> To do
Extract the whole listing as it stands. Do not include the pictures.

> Data provided

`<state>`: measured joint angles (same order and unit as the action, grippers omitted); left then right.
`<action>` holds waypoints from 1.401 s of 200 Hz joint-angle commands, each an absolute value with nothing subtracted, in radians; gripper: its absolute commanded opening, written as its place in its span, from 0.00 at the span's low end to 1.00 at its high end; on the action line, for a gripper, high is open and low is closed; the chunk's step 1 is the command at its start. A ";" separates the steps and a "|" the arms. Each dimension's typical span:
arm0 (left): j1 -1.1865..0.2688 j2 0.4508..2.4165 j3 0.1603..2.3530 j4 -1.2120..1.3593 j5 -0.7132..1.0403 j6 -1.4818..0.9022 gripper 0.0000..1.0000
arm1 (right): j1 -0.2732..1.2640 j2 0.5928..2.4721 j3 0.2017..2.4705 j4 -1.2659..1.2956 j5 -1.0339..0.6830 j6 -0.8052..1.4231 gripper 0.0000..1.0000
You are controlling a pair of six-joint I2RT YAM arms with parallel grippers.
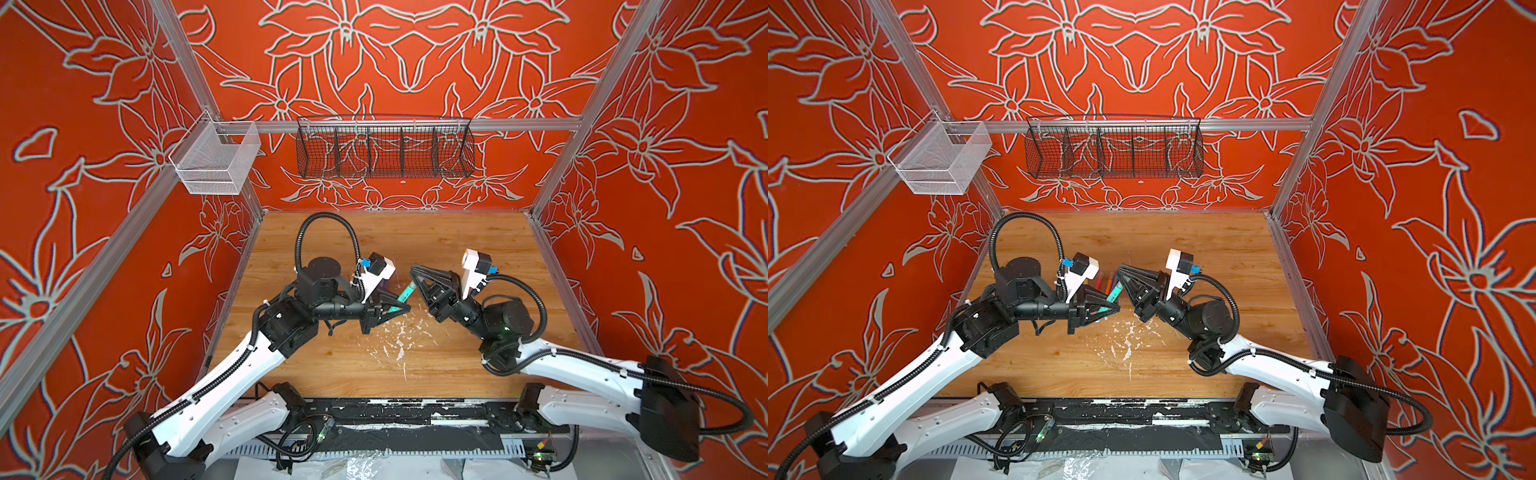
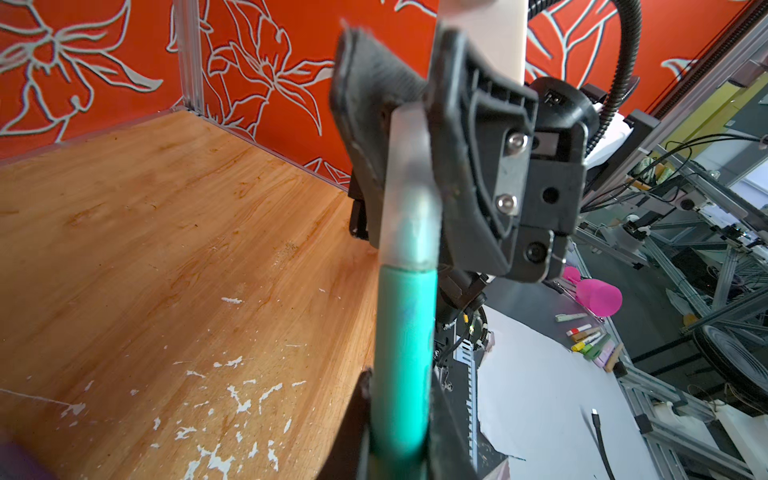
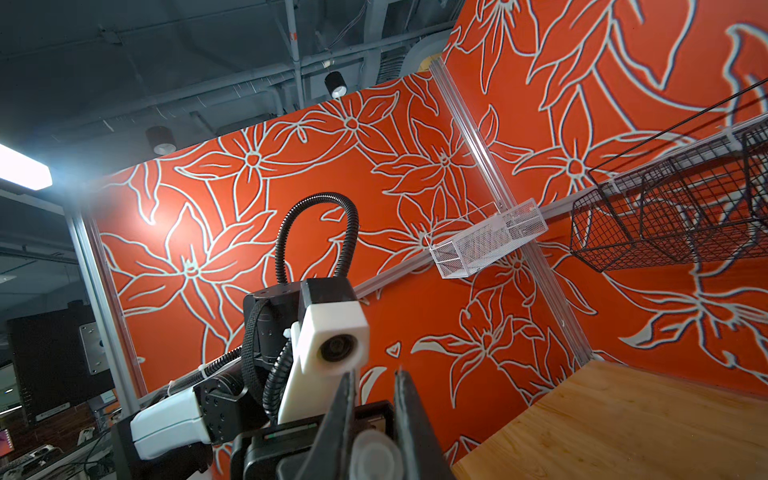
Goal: Insert the pens into the pen caps
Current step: 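Lay the capped green marker beside the highlighter row with left gripper while right gripper withdraws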
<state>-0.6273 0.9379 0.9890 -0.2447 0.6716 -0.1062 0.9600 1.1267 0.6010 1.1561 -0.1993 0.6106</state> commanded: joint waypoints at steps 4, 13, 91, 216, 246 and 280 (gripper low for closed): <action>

> Written solution
`<state>`: measured joint angles (same order and unit as the action, grippers omitted); left then right.
`<action>` holds waypoints from 1.401 s of 200 Hz joint-angle commands, each an absolute value with nothing subtracted, in radians; gripper: its absolute commanded opening, written as its place in its span, from 0.00 at the span's low end to 1.00 at its high end; on the action line, for a gripper, high is open and low is closed; the chunk's step 1 is the command at its start. A ";" separates the steps and a "|" the arms. Each dimension's typical span:
arm0 (left): j1 -1.1865..0.2688 j2 0.4508..2.4165 j3 0.1603..2.3530 j4 -1.2120..1.3593 j5 -0.7132..1.0403 j6 -1.4818..0.9022 gripper 0.0000..1.0000
arm1 (right): j1 -0.2732..1.2640 j2 0.5928..2.4721 j3 0.2017..2.4705 j4 -1.2659..1.2956 j5 -1.0339..0.6830 j6 -0.8052..1.4231 gripper 0.0000..1.0000
You are controlling a pair of six-joint I2RT YAM arms with parallel grippers.
Goal: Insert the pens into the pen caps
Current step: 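Lay the capped green marker beside the highlighter row with left gripper while right gripper withdraws
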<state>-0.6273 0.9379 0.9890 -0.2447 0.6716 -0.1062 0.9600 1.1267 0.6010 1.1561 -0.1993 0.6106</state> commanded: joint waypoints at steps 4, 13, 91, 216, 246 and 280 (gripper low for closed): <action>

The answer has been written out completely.